EXERCISE – The required response is the number of lines in the entries that include the word "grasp", with nothing added.

Records contained in a dataset
○ ○ ○
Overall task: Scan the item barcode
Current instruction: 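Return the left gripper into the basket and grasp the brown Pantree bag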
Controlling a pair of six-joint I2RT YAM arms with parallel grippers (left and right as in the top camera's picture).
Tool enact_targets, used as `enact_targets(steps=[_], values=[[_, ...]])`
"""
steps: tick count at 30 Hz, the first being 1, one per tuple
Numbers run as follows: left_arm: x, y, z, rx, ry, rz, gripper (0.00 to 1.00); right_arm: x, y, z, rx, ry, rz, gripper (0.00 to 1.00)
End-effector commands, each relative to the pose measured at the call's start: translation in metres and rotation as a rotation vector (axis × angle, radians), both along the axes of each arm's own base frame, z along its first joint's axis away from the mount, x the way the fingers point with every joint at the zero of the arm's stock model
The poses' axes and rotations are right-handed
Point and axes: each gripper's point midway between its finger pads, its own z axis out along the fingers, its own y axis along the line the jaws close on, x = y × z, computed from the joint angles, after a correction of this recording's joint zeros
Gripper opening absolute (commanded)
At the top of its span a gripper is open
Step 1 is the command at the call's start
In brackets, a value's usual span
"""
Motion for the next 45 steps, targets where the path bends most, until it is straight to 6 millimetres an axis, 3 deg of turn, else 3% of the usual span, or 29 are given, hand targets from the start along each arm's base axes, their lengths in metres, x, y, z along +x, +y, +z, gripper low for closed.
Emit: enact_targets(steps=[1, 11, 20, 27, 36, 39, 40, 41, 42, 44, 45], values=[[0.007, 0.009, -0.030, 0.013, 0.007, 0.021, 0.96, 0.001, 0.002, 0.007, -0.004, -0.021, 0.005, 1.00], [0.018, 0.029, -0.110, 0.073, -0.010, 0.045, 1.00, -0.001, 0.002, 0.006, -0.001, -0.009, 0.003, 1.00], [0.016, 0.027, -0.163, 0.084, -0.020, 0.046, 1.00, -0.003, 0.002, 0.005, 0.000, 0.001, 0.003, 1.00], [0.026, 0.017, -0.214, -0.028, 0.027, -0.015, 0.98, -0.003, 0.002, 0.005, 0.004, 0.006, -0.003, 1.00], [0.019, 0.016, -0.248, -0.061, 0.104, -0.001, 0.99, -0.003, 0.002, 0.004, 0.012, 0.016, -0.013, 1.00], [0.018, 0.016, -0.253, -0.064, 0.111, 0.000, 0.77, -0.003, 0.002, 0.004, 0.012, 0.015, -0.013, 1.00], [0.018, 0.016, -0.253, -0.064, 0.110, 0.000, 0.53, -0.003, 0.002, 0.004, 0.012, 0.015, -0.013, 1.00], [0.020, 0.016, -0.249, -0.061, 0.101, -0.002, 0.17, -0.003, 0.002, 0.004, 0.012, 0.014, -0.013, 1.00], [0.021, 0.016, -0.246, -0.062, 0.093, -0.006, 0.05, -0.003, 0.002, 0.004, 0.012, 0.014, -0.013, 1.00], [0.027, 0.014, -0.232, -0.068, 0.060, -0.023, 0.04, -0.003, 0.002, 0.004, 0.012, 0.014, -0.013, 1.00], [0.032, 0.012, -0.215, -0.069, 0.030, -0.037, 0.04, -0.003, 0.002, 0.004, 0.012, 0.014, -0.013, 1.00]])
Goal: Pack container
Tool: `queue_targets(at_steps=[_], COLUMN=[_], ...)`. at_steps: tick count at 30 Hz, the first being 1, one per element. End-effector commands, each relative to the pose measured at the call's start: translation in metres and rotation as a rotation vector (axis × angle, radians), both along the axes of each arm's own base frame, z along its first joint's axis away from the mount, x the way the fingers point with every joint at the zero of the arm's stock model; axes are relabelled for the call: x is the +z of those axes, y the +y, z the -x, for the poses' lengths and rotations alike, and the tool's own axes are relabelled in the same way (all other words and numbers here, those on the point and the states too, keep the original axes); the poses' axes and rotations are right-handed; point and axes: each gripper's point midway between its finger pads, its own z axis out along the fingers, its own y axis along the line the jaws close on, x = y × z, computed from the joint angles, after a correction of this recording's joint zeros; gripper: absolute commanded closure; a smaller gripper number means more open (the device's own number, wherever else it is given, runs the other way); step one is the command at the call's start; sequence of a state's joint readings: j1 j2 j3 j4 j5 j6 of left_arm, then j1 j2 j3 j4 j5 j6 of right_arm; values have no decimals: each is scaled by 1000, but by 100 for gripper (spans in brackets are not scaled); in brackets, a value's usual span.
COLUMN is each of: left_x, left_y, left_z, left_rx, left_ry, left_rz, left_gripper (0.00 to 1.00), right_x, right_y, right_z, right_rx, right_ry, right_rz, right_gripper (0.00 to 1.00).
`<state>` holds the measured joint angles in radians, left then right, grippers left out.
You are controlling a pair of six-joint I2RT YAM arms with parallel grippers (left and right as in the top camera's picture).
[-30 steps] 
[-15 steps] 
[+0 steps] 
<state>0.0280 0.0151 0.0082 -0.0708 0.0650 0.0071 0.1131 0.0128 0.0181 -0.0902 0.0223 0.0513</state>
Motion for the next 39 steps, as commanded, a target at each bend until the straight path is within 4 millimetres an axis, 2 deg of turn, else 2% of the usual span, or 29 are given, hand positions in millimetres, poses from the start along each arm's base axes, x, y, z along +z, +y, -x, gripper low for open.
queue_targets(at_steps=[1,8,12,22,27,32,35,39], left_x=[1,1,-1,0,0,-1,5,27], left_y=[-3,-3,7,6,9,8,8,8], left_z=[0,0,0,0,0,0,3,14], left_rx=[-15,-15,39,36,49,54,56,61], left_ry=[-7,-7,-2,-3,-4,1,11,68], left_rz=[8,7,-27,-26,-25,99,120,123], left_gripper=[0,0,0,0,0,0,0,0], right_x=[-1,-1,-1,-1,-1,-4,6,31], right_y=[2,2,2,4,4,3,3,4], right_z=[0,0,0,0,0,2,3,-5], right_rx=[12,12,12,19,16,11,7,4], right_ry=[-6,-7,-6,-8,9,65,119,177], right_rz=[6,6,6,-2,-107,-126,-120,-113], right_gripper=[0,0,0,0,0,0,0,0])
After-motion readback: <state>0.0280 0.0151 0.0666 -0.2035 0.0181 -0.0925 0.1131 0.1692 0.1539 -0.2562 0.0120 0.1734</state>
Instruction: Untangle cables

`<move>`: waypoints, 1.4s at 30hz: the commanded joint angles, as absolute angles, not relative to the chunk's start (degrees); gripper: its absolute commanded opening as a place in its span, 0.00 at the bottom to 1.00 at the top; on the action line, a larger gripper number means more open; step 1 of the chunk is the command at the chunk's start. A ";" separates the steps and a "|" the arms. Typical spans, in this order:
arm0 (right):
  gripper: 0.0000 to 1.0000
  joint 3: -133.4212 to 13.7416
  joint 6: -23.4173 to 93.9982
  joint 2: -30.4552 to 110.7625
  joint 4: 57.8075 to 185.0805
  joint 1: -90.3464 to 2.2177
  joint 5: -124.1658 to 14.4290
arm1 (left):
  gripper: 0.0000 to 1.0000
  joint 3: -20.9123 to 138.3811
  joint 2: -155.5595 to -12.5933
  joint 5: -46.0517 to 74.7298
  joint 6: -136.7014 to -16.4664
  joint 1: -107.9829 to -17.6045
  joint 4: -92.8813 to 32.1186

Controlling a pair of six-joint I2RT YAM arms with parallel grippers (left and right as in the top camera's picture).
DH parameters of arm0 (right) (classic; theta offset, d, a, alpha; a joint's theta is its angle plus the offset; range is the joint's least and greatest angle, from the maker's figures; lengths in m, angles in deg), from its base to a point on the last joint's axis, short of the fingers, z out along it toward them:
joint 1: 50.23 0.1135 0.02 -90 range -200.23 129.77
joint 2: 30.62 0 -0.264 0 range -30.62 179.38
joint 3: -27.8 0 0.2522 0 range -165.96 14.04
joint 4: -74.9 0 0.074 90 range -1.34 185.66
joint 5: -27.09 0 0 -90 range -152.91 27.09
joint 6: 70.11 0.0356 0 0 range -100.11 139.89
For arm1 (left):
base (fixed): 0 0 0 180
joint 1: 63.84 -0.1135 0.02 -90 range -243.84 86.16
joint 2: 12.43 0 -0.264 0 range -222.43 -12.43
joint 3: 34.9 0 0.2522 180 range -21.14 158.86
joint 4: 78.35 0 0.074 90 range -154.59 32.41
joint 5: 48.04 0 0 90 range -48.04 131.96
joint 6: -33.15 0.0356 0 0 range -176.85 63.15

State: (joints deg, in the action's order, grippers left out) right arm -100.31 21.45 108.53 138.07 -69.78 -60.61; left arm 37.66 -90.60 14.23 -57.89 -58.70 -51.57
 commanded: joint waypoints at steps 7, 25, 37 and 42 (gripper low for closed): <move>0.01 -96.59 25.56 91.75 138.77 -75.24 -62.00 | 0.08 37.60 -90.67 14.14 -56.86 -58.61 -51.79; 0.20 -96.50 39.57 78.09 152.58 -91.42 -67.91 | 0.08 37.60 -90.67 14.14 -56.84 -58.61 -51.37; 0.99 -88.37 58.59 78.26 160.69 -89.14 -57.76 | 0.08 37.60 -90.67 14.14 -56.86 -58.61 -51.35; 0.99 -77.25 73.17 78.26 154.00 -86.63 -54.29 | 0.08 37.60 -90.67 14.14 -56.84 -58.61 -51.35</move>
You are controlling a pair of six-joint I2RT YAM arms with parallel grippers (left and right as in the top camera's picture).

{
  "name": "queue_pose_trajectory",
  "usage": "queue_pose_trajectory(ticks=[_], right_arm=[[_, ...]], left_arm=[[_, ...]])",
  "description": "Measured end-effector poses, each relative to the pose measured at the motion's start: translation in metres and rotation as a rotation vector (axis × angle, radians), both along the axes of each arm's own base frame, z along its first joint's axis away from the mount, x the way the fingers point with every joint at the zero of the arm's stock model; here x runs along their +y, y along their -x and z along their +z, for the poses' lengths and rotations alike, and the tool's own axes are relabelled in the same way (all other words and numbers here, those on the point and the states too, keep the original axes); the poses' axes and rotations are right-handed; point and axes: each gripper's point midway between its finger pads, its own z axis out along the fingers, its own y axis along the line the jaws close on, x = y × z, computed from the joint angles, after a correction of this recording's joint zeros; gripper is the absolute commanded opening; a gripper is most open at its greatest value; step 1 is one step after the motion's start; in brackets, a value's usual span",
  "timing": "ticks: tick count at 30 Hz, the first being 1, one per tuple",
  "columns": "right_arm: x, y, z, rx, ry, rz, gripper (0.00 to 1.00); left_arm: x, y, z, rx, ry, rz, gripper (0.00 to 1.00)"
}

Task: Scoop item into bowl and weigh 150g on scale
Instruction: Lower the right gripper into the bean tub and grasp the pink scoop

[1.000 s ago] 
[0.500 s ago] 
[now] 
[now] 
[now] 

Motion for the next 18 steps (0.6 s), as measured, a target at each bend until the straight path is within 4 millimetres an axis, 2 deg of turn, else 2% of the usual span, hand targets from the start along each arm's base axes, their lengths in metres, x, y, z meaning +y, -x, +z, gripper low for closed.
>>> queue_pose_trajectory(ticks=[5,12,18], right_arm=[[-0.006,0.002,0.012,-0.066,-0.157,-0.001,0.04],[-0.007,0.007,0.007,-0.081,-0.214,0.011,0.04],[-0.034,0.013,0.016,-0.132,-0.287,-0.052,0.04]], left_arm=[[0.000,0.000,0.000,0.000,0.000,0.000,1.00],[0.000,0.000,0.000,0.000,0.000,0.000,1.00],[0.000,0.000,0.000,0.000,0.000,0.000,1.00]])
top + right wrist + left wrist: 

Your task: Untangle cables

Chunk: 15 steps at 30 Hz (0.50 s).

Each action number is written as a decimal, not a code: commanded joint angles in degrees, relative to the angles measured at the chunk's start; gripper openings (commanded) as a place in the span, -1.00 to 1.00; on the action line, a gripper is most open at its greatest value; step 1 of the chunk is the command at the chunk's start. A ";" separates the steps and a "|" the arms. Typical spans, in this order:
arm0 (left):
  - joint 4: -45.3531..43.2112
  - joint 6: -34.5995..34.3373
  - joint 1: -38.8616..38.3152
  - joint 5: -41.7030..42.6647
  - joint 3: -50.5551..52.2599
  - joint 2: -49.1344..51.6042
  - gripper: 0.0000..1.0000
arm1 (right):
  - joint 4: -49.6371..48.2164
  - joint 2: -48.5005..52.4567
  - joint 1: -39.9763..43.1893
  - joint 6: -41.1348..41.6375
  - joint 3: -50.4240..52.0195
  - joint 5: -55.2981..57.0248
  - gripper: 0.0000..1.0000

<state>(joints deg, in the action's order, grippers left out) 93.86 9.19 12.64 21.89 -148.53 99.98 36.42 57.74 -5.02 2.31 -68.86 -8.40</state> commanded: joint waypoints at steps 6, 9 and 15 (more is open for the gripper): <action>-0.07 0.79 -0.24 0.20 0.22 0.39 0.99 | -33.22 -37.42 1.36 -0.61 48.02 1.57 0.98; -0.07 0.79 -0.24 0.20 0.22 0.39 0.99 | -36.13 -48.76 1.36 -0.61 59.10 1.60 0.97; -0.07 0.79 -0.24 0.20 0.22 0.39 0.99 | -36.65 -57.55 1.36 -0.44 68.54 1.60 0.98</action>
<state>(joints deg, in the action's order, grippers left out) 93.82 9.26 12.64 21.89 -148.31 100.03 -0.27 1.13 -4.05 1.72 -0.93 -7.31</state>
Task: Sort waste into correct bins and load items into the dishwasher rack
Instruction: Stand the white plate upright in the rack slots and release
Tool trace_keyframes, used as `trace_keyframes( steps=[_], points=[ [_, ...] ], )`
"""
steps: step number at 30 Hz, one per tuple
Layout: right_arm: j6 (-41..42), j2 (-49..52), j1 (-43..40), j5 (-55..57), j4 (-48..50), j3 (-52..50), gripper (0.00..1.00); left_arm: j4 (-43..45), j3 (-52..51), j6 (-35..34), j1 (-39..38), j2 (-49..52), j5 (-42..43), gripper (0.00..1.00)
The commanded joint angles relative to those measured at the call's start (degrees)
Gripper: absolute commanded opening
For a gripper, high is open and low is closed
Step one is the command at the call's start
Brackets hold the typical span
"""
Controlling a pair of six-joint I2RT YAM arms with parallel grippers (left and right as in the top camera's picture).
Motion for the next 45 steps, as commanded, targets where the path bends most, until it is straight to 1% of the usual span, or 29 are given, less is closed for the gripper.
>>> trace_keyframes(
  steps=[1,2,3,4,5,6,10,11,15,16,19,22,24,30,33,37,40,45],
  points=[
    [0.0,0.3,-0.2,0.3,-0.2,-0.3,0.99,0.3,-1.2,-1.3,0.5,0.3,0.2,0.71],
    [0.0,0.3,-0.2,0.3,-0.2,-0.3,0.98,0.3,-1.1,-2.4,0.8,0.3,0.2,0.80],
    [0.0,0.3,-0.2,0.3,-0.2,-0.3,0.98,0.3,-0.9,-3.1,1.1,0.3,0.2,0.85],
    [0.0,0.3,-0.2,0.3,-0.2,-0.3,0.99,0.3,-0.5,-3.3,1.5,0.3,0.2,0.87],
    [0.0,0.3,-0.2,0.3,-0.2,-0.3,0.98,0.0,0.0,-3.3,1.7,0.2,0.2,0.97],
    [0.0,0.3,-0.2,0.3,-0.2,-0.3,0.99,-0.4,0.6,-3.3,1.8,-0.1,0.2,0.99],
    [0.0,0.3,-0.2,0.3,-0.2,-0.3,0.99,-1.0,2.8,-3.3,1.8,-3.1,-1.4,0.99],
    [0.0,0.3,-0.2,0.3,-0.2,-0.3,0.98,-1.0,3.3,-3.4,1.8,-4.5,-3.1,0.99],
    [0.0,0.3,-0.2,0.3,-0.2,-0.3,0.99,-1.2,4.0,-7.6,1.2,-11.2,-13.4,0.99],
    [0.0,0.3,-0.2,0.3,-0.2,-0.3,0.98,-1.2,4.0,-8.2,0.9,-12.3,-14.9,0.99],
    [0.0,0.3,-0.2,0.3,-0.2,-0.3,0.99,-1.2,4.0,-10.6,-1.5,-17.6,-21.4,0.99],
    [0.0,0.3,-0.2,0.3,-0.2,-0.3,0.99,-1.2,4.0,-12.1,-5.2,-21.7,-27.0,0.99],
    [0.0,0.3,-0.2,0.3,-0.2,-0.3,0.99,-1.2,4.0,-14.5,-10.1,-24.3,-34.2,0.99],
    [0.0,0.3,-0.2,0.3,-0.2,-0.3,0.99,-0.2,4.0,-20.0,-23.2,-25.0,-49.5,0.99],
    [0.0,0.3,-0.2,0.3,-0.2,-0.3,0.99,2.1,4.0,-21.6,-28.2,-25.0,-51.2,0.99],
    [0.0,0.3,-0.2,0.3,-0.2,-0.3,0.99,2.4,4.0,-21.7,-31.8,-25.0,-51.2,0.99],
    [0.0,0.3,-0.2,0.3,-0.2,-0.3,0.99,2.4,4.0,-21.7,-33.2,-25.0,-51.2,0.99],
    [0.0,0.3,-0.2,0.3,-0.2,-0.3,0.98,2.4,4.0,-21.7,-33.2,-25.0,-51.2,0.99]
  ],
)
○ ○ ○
EXERCISE OUTPUT – 2